Ein Untersuchungsergebnis, das uns nicht wirklich überrascht …

“Für die deutsche Wirtschaft ist das Web die Dampfmaschine des 21. Jahrhunderts: Es treibt die Konjunktur an und öffnet die Tür zu völlig neuen Geschäftsfeldern”, sagte Michael Hüther, Direktor des Instituts der deutschen Wirtschaft (IW). Das IW hat zusammen mit dem IT-Branchenverband Bitkom die Geschäftsmodelle von 2500 Unternehmen verschiedener Branchen untersucht. Ein Ergebnis: 46 Prozent aller Umsätze werden von Unternehmen erzielt, für die das Netz eine wichtige oder gar zentrale Rolle spielt. “Allerdings sind auch 18 Prozent der Unternehmen noch offline”, sagte Hüther am Mittwoch in Berlin.

Quelle: heise online

Unser Kommentar:
Man muß schon gnauer hinsehen um diese Zahlen richtig zu verstehen, aber man muß auch sehr individuell hinterfragen warum 18 Prozent der Unternehmen Offline sind.

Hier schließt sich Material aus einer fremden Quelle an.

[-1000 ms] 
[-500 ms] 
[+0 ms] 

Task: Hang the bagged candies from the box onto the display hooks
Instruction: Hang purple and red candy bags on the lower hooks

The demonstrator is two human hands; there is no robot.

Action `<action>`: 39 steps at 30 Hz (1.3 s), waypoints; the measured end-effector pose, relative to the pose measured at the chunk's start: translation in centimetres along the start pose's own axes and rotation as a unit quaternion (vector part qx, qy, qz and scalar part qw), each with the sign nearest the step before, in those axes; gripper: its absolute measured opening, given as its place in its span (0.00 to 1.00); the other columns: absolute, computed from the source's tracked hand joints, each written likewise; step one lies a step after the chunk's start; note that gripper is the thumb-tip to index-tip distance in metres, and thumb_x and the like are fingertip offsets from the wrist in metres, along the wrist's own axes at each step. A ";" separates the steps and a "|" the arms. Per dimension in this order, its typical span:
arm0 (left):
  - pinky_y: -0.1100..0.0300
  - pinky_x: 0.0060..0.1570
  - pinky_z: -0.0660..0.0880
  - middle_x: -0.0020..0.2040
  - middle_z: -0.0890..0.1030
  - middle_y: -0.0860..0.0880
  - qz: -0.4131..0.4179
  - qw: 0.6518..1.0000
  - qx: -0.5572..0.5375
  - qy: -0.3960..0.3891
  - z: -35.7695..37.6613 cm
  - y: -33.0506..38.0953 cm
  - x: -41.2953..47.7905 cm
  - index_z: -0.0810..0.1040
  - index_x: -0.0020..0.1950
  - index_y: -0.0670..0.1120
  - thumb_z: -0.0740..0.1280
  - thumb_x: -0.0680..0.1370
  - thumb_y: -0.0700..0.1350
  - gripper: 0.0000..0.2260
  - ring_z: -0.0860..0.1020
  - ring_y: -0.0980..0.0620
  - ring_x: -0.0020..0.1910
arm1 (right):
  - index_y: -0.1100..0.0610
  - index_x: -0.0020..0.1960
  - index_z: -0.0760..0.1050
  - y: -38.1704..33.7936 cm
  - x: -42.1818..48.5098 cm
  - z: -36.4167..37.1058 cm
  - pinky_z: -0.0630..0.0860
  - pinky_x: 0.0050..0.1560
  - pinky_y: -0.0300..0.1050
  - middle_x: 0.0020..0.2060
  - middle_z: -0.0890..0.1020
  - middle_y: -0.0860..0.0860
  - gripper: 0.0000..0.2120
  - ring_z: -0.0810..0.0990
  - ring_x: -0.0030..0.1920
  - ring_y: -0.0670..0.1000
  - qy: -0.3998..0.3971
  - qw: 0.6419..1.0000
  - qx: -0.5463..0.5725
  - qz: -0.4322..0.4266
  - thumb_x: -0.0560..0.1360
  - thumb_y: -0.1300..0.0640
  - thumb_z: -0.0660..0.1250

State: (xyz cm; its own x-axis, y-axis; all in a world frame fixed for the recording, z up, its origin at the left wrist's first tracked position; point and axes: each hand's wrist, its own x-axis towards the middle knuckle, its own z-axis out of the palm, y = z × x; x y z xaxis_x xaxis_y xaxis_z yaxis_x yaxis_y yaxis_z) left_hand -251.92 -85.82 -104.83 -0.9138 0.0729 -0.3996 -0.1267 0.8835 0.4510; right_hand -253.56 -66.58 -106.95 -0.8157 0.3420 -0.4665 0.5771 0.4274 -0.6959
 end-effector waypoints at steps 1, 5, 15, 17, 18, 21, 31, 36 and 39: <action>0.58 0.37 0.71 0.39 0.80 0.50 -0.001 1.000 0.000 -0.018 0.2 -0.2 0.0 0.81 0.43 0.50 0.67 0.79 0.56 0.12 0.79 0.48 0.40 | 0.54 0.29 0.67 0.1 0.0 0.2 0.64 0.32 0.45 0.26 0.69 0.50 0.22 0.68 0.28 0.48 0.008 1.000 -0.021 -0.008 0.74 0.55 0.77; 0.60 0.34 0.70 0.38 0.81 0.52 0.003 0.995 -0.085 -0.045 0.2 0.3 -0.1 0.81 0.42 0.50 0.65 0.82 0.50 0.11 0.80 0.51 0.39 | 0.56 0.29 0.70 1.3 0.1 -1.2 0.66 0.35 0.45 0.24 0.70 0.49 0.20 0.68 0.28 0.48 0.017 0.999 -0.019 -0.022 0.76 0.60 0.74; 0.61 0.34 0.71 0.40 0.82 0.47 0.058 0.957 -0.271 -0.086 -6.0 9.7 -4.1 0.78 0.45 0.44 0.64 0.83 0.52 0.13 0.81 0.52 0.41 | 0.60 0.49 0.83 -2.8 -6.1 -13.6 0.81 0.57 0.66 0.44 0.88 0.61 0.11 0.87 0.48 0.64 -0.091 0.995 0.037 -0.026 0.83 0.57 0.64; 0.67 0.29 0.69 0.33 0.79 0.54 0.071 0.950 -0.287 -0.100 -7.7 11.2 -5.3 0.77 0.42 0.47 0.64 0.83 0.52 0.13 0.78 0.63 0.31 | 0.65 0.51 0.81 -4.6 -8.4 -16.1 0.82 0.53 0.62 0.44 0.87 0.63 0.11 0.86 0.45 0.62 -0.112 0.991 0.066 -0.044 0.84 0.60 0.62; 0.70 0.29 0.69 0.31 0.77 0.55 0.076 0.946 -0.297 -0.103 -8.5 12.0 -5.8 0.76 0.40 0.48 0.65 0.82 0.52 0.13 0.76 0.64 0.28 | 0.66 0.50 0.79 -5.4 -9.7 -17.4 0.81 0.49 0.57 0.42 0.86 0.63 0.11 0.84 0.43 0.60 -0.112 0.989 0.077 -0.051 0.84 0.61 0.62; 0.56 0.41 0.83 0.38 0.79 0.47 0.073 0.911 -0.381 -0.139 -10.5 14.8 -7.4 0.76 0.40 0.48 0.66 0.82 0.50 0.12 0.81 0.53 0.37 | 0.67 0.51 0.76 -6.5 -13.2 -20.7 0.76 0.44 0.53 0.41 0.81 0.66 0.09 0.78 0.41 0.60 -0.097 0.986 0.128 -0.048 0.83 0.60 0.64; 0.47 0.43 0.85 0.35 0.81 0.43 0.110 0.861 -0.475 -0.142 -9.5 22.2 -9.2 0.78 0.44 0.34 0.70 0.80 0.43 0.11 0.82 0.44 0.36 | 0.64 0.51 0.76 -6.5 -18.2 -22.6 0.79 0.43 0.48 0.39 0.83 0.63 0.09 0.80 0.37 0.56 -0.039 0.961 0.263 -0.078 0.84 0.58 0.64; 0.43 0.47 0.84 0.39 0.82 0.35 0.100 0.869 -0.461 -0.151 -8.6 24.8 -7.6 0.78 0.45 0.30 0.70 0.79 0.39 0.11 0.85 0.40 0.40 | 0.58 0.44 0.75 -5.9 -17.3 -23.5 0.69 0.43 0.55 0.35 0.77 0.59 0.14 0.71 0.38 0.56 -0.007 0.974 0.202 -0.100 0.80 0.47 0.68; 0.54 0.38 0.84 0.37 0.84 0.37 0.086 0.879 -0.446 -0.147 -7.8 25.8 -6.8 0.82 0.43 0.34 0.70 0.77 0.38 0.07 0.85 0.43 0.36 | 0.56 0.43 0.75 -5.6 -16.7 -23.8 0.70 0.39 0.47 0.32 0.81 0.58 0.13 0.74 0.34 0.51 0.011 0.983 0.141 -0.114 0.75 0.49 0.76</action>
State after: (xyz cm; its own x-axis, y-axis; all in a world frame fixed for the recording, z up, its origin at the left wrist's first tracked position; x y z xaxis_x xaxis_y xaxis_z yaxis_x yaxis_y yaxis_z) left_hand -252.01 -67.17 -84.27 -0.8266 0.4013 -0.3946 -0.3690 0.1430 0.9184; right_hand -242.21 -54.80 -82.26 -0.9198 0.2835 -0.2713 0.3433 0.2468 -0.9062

Die digitale Welt und die neuen Medien verlangen von einem Unternehmer viel ab um auch wirklich effizient im Netz vertreten zu sein. Woher soll das nötige Wissen, die Zeit und die notewndigen finanziellen Mittel kommen?

Hier ist noch viel Auflärungsarbeit notwendig,
und das sehr individuell und Offline … von Saramanga.